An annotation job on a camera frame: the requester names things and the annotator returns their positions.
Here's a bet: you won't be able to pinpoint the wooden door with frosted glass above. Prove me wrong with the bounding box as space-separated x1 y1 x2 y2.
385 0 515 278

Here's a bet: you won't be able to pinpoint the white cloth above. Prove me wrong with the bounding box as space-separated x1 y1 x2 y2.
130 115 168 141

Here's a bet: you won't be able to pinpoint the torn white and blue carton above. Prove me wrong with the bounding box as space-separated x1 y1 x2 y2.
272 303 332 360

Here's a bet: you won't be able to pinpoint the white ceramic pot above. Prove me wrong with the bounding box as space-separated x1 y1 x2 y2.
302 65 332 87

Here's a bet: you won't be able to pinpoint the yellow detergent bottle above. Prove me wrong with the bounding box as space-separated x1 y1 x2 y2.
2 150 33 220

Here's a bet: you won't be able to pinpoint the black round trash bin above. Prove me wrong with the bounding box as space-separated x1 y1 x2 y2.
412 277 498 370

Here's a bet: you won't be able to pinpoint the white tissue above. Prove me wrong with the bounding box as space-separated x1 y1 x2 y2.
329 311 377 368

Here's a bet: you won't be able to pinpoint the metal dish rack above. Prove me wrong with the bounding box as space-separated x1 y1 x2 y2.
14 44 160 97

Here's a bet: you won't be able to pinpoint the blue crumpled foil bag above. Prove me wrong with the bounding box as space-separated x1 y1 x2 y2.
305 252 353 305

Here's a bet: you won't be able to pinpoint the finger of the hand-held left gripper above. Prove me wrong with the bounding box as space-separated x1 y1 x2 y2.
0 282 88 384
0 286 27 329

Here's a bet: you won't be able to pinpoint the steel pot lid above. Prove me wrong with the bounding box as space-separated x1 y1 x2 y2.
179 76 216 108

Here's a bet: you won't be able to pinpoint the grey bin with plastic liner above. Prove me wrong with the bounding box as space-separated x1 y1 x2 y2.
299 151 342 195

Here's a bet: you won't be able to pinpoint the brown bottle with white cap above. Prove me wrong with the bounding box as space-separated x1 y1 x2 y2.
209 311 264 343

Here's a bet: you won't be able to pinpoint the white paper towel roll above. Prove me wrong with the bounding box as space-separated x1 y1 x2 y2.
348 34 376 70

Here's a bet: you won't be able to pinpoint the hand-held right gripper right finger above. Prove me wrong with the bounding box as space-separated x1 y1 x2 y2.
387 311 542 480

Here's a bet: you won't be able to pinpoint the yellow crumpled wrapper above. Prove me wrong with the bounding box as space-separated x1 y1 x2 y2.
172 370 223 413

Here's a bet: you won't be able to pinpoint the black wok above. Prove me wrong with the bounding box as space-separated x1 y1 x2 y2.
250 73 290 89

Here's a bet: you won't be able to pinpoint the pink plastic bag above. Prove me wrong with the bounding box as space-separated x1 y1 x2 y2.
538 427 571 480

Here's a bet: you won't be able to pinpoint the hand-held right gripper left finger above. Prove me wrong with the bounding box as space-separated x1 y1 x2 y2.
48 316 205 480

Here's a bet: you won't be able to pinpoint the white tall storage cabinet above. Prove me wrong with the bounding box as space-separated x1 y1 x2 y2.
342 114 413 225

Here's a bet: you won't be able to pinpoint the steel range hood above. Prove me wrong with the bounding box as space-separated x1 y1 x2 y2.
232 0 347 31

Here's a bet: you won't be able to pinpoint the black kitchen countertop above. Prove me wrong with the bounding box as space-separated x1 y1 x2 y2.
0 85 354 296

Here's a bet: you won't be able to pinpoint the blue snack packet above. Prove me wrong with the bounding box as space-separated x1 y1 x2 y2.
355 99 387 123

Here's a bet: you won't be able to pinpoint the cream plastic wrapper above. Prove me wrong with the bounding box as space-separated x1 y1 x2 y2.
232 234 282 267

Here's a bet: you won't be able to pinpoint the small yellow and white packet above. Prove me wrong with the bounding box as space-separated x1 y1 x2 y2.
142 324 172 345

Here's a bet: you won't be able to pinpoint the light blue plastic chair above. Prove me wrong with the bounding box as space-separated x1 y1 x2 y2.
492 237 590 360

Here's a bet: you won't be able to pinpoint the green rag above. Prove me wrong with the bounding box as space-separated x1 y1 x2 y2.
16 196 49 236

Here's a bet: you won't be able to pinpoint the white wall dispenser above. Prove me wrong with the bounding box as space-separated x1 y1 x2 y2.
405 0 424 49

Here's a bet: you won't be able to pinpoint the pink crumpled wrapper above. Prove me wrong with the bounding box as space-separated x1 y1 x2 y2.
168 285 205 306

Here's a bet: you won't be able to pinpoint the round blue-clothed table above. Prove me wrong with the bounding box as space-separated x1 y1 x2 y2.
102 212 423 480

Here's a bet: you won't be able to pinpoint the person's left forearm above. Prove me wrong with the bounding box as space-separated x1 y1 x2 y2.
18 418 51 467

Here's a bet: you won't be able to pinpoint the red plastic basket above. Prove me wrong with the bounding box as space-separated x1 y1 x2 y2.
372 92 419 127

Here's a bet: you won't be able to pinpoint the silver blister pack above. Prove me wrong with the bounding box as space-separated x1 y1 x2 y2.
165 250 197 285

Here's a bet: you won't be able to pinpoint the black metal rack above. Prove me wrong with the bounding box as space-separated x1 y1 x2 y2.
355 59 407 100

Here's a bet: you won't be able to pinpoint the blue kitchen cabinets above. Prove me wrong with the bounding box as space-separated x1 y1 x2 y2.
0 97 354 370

• Your objective:
The required result is a verbatim copy of all the entries.

• Task result:
An annotation job on a camera frame: the requester names things and the annotator returns their positions.
Here's a bet: you won't be able to pinpoint the wooden door with frosted glass above. Prove me wrong with the bounding box as space-separated x1 y1 x2 y2.
385 0 515 278

Here's a bet: you won't be able to pinpoint the white cloth above. Prove me wrong with the bounding box as space-separated x1 y1 x2 y2.
130 115 168 141

Here's a bet: you won't be able to pinpoint the torn white and blue carton above. Prove me wrong with the bounding box as space-separated x1 y1 x2 y2.
272 303 332 360

Here's a bet: you won't be able to pinpoint the white ceramic pot above. Prove me wrong with the bounding box as space-separated x1 y1 x2 y2.
302 65 332 87

Here's a bet: you won't be able to pinpoint the yellow detergent bottle above. Prove me wrong with the bounding box as space-separated x1 y1 x2 y2.
2 150 33 220

Here's a bet: you won't be able to pinpoint the black round trash bin above. Prove me wrong with the bounding box as space-separated x1 y1 x2 y2.
412 277 498 370

Here's a bet: you won't be able to pinpoint the white tissue above. Prove me wrong with the bounding box as space-separated x1 y1 x2 y2.
329 311 377 368

Here's a bet: you won't be able to pinpoint the metal dish rack above. Prove me wrong with the bounding box as space-separated x1 y1 x2 y2.
14 44 160 97

Here's a bet: you won't be able to pinpoint the blue crumpled foil bag above. Prove me wrong with the bounding box as space-separated x1 y1 x2 y2.
305 252 353 305

Here's a bet: you won't be able to pinpoint the finger of the hand-held left gripper above. Prove me wrong with the bounding box as space-separated x1 y1 x2 y2.
0 282 88 384
0 286 27 329

Here's a bet: you won't be able to pinpoint the steel pot lid above. Prove me wrong with the bounding box as space-separated x1 y1 x2 y2.
179 76 216 108

Here's a bet: you won't be able to pinpoint the grey bin with plastic liner above. Prove me wrong with the bounding box as space-separated x1 y1 x2 y2.
299 151 342 195

Here's a bet: you won't be able to pinpoint the brown bottle with white cap above. Prove me wrong with the bounding box as space-separated x1 y1 x2 y2.
209 311 264 343

Here's a bet: you won't be able to pinpoint the white paper towel roll above. Prove me wrong with the bounding box as space-separated x1 y1 x2 y2.
348 34 376 70

Here's a bet: you won't be able to pinpoint the hand-held right gripper right finger above. Prove me wrong with the bounding box as space-separated x1 y1 x2 y2.
387 311 542 480

Here's a bet: you won't be able to pinpoint the yellow crumpled wrapper above. Prove me wrong with the bounding box as space-separated x1 y1 x2 y2.
172 370 223 413

Here's a bet: you won't be able to pinpoint the black wok above. Prove me wrong with the bounding box as space-separated x1 y1 x2 y2.
250 73 290 89

Here's a bet: you won't be able to pinpoint the pink plastic bag above. Prove me wrong with the bounding box as space-separated x1 y1 x2 y2.
538 427 571 480

Here's a bet: you won't be able to pinpoint the hand-held right gripper left finger above. Prove me wrong with the bounding box as space-separated x1 y1 x2 y2.
48 316 205 480

Here's a bet: you won't be able to pinpoint the white tall storage cabinet above. Prove me wrong with the bounding box as space-separated x1 y1 x2 y2.
342 114 413 225

Here's a bet: you won't be able to pinpoint the steel range hood above. Prove me wrong with the bounding box as space-separated x1 y1 x2 y2.
232 0 347 31

Here's a bet: you won't be able to pinpoint the black kitchen countertop above. Prove me wrong with the bounding box as space-separated x1 y1 x2 y2.
0 85 354 296

Here's a bet: you won't be able to pinpoint the blue snack packet above. Prove me wrong with the bounding box as space-separated x1 y1 x2 y2.
355 99 387 123

Here's a bet: you won't be able to pinpoint the cream plastic wrapper above. Prove me wrong with the bounding box as space-separated x1 y1 x2 y2.
232 234 282 267

Here's a bet: you won't be able to pinpoint the small yellow and white packet above. Prove me wrong with the bounding box as space-separated x1 y1 x2 y2.
142 324 172 345

Here's a bet: you won't be able to pinpoint the light blue plastic chair above. Prove me wrong with the bounding box as space-separated x1 y1 x2 y2.
492 237 590 360

Here's a bet: you won't be able to pinpoint the green rag above. Prove me wrong with the bounding box as space-separated x1 y1 x2 y2.
16 196 49 236

Here's a bet: you won't be able to pinpoint the white wall dispenser above. Prove me wrong with the bounding box as space-separated x1 y1 x2 y2.
405 0 424 49

Here's a bet: you won't be able to pinpoint the pink crumpled wrapper above. Prove me wrong with the bounding box as space-separated x1 y1 x2 y2.
168 285 205 306

Here's a bet: you won't be able to pinpoint the round blue-clothed table above. Prove me wrong with the bounding box as space-separated x1 y1 x2 y2.
102 212 423 480

Here's a bet: you won't be able to pinpoint the person's left forearm above. Prove me wrong with the bounding box as space-separated x1 y1 x2 y2.
18 418 51 467

Here's a bet: you won't be able to pinpoint the red plastic basket above. Prove me wrong with the bounding box as space-separated x1 y1 x2 y2.
372 92 419 127

Here's a bet: you won't be able to pinpoint the silver blister pack above. Prove me wrong with the bounding box as space-separated x1 y1 x2 y2.
165 250 197 285

Here's a bet: you won't be able to pinpoint the black metal rack above. Prove me wrong with the bounding box as space-separated x1 y1 x2 y2.
355 59 407 100

Here's a bet: you won't be able to pinpoint the blue kitchen cabinets above. Prove me wrong with the bounding box as space-separated x1 y1 x2 y2.
0 97 354 370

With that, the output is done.